Génie du christianisme/Partie 4/Livre 1/Chapitre V

Garnier Frères (p. 381-382).

Chapitre V - Explication de la Messe

Il y a un argument si simple et si naturel en faveur des cérémonies de la messe, que l’on ne conçoit pas comment il est échappé aux catholiques dans leurs disputes avec les protestants. Qu’est-ce qui constitue le culte dans une religion quelconque ? C’est le sacrifice. Une religion qui n’a pas de sacrifice n’a pas de culte proprement dit. Cette vérité est incontestable, puisque chez les divers peuples de la terre les cérémonies religieuses sont nées du sacrifice, et que ce n’est pas le sacrifice qui est sorti des cérémonies religieuses. D’où il faut conclure que le seul peuple chrétien qui ait un culte est celui qui conserve une immolation.

Le principe étant reconnu, on s’attachera peut-être à combattre la forme. Si l’objection se réduit à ces termes, il n’est pas difficile de prouver que la messe est le plus beau, le plus mystérieux et le plus divin des sacrifices.

Une tradition universelle nous apprend que la créature s’est jadis rendue coupable envers le Créateur. Toutes les nations ont cherché à apaiser le ciel ; toutes ont cru qu’il fallait une victime ; toutes en ont été si persuadées, qu’elles ont commencé par offrir l’homme lui-même en holocauste : c’est le sauvage qui eut d’abord recours à ce terrible sacrifice, comme étant plus près, par sa nature, de la sentence originelle, qui demandait la mort de l’homme.

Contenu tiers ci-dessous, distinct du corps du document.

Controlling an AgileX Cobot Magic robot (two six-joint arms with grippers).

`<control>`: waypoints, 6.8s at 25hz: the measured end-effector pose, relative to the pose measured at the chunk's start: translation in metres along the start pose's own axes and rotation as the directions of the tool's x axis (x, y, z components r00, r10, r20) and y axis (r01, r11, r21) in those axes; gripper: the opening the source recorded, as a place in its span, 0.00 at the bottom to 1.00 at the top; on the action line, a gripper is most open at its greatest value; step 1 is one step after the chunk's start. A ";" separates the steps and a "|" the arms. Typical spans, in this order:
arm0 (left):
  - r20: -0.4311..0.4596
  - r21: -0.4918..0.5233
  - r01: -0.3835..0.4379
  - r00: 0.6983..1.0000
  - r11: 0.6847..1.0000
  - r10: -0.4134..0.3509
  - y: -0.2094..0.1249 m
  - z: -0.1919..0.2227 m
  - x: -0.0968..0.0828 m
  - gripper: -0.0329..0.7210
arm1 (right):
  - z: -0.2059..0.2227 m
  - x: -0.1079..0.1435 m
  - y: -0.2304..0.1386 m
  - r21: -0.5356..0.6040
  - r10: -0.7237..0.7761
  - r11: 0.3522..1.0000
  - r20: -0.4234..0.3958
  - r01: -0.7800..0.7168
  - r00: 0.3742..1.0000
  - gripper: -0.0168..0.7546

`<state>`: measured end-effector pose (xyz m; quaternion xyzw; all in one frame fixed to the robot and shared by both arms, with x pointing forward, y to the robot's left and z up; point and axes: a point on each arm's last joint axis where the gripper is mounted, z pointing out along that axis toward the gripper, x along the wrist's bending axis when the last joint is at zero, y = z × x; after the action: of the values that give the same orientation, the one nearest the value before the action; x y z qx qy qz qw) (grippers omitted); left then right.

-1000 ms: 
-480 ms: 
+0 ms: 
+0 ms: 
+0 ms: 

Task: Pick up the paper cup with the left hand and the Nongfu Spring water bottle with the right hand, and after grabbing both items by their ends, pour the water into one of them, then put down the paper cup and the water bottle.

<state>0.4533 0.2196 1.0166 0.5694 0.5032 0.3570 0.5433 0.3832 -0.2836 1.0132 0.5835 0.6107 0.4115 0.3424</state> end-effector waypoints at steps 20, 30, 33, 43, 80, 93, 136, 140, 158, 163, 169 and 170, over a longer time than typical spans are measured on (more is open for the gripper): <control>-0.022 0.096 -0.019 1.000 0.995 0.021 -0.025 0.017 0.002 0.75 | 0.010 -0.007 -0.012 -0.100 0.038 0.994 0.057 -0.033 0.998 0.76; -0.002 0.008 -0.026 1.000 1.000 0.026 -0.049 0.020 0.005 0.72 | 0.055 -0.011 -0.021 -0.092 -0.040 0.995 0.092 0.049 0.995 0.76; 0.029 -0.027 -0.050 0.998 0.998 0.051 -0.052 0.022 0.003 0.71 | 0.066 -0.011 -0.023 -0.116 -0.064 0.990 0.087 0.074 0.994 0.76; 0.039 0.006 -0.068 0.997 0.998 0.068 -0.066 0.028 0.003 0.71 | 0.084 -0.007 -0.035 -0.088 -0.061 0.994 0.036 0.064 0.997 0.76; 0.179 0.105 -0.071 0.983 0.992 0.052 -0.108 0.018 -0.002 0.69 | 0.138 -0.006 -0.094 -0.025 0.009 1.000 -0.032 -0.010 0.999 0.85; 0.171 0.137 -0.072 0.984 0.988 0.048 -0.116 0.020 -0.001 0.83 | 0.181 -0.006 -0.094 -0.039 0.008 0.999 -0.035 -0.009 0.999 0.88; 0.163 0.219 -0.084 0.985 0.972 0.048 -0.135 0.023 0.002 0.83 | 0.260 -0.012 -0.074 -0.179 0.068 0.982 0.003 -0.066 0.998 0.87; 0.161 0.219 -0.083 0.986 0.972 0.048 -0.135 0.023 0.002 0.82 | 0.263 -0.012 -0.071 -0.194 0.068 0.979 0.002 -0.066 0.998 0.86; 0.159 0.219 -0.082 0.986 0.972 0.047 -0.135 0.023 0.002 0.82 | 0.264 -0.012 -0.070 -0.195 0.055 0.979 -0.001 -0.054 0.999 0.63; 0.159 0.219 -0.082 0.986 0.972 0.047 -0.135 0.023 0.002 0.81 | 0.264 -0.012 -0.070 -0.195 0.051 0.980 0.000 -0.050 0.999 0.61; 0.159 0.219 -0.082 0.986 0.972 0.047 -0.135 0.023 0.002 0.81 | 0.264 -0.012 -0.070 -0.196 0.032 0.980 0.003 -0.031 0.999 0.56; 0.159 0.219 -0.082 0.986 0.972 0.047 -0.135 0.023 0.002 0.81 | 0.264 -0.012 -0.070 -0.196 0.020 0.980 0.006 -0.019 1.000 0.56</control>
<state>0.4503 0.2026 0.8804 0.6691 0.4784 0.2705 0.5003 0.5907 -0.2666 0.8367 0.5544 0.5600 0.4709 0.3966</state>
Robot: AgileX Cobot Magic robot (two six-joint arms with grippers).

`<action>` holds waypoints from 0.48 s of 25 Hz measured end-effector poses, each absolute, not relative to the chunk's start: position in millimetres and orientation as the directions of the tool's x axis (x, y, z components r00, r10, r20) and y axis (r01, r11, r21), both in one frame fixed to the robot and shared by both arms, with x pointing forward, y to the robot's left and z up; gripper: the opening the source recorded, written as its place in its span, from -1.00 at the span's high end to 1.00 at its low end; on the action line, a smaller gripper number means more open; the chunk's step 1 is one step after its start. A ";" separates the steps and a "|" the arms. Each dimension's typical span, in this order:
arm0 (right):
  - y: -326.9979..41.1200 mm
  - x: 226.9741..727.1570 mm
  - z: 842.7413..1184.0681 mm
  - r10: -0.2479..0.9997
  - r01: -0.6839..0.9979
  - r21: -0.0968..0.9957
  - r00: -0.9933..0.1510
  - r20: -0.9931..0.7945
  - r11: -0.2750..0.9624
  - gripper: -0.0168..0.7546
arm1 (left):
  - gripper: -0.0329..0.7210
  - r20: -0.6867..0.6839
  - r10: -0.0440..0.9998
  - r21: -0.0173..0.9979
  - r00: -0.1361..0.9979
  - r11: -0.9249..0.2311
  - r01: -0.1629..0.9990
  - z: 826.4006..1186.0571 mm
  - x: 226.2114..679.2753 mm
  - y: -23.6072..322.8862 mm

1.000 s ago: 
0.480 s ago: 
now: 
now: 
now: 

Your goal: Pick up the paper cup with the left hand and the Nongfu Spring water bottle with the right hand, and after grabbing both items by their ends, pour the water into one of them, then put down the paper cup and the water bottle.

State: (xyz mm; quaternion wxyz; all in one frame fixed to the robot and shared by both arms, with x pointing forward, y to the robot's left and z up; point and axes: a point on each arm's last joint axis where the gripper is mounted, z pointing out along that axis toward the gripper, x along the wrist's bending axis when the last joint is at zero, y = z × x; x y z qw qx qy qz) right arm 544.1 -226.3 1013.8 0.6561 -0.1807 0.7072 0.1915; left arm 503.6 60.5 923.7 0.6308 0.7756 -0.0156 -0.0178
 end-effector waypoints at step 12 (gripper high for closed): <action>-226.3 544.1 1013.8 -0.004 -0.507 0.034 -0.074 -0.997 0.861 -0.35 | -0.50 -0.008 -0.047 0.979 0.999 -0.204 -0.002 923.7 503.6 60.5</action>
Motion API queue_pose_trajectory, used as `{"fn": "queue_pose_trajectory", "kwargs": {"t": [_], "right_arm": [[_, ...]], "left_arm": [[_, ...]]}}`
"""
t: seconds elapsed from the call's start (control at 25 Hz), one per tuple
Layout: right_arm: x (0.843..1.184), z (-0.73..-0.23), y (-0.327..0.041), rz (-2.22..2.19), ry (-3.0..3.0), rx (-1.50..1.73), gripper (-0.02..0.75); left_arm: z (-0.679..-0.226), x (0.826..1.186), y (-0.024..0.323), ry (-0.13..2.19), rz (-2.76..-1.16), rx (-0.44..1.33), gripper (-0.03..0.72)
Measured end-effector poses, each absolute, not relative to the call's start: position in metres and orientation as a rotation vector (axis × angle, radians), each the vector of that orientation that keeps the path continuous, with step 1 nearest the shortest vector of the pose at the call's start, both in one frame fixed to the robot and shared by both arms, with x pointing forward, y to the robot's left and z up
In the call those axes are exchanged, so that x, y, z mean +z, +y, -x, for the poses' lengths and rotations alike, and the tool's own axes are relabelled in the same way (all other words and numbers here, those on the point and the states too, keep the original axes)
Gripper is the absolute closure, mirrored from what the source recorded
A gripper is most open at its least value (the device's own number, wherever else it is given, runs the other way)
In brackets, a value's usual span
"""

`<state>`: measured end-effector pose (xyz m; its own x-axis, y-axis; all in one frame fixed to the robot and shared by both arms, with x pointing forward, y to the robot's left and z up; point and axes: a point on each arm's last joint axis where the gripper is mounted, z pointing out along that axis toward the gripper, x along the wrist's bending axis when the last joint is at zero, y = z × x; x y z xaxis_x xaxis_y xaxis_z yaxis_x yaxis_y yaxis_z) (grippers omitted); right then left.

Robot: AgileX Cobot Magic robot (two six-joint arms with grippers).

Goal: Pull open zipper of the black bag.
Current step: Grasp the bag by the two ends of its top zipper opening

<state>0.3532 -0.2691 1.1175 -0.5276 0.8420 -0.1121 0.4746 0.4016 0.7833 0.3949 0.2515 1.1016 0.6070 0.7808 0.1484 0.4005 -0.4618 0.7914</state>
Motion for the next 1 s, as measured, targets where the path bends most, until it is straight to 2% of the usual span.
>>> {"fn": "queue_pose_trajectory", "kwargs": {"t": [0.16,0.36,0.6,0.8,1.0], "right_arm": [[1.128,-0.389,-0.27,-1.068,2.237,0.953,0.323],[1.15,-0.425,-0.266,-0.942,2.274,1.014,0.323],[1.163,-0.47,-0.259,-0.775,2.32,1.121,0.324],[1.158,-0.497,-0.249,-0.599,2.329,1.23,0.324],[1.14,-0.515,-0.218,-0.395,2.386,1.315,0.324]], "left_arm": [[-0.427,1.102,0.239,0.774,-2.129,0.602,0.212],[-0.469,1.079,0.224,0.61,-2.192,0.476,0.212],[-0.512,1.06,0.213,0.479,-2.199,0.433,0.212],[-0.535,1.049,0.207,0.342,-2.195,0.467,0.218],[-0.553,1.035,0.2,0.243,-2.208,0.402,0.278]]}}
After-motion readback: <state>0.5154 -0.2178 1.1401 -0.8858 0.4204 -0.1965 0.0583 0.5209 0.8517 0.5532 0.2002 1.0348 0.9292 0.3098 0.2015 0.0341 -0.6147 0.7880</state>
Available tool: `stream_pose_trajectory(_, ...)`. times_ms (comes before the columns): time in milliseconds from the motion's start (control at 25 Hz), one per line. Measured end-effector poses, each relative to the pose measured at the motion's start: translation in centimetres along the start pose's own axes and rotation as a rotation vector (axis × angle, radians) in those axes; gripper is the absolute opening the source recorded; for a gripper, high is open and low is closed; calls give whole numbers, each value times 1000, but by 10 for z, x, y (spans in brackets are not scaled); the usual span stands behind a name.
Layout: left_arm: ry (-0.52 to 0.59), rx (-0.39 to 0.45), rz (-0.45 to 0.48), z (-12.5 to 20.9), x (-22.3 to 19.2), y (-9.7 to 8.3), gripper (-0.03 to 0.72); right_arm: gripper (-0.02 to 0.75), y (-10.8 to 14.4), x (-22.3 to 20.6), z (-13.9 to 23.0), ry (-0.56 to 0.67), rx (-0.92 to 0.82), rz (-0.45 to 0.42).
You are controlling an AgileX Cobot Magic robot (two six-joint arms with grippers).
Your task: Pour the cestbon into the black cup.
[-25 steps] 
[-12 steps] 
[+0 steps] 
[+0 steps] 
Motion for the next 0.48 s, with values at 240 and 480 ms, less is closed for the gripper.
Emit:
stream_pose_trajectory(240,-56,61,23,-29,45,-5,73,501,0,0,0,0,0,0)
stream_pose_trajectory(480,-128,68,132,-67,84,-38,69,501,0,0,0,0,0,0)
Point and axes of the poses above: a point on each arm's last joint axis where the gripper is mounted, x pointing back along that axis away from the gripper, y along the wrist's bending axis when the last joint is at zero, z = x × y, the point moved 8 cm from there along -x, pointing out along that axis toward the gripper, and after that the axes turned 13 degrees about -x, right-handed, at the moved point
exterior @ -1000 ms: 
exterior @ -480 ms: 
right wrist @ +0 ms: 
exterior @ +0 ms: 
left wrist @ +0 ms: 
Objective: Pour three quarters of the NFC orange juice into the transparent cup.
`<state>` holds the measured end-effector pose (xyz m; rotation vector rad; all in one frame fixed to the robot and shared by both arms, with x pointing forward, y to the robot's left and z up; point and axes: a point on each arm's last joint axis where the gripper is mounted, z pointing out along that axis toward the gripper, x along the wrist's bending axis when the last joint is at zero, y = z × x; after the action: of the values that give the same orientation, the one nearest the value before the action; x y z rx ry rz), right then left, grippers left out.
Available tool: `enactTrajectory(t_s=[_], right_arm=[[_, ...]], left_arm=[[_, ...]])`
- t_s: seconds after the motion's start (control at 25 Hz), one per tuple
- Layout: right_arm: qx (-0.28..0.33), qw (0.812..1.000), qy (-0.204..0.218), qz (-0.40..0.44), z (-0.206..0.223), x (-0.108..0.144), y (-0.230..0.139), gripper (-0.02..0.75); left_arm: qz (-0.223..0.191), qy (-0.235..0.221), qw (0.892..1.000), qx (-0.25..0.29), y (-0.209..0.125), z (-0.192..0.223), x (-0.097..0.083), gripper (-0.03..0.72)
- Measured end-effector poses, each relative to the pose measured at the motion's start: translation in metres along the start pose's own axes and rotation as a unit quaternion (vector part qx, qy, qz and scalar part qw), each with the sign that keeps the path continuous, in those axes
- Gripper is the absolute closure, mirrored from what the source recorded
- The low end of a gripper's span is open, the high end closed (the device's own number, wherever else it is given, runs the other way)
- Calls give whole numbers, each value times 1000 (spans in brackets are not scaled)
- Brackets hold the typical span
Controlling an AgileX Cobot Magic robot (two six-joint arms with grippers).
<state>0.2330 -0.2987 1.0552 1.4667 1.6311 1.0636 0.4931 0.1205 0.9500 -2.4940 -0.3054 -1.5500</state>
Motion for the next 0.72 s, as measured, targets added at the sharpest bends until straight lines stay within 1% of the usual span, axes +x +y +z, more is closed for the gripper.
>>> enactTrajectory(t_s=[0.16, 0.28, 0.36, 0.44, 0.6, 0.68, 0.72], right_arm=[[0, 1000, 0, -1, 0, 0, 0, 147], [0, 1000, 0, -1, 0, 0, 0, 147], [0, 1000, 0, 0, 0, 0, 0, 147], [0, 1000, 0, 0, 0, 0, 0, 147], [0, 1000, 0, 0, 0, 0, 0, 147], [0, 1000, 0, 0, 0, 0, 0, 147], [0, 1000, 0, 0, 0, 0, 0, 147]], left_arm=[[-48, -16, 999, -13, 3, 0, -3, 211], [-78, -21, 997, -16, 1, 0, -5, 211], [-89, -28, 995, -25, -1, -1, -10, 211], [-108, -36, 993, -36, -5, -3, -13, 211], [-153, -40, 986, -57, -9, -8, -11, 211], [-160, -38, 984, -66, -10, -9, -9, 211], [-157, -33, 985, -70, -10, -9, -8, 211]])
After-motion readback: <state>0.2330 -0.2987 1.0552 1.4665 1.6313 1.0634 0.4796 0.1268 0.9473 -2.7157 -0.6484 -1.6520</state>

Aux victimes humaines on substitua dans la suite le sang des animaux ; mais dans les grandes calamités on revenait à la première coutume ; des oracles revendiquaient les enfants même des rois : la fille de Jephté, Isaac, Iphigénie, furent réclamés par le ciel ; Curtius et Codrus se dévouèrent pour Rome et Athènes.

Cependant le sacrifice humain dut s’abolir le premier, parce qu’il appartenait à l’état de nature, où l’homme est presque tout physique. On continua longtemps à immoler des animaux ; mais quand la société commença à vieillir, quand on vint à réfléchir sur l’ordre des choses divines, on s’aperçut de l’insuffisance du sacrifice matériel ; on comprit que le sang des boucs et des génisses ne pouvait racheter un être intelligent et capable de vertu. On chercha donc une hostie plus digne de la nature humaine. Déjà les philosophes enseignaient que les dieux ne se laissent point toucher par des hécatombes, et qu’ils n’acceptent que l’offrande d’un cœur humilié : Jésus-Christ confirma ces notions vagues de la raison. L’Agneau mystique, dévoué pour le salut universel, remplaça le premier né des brebis ; et à l’immolation de l’homme physique fut à jamais substituée l’immolation des passions, ou le sacrifice de l’homme moral.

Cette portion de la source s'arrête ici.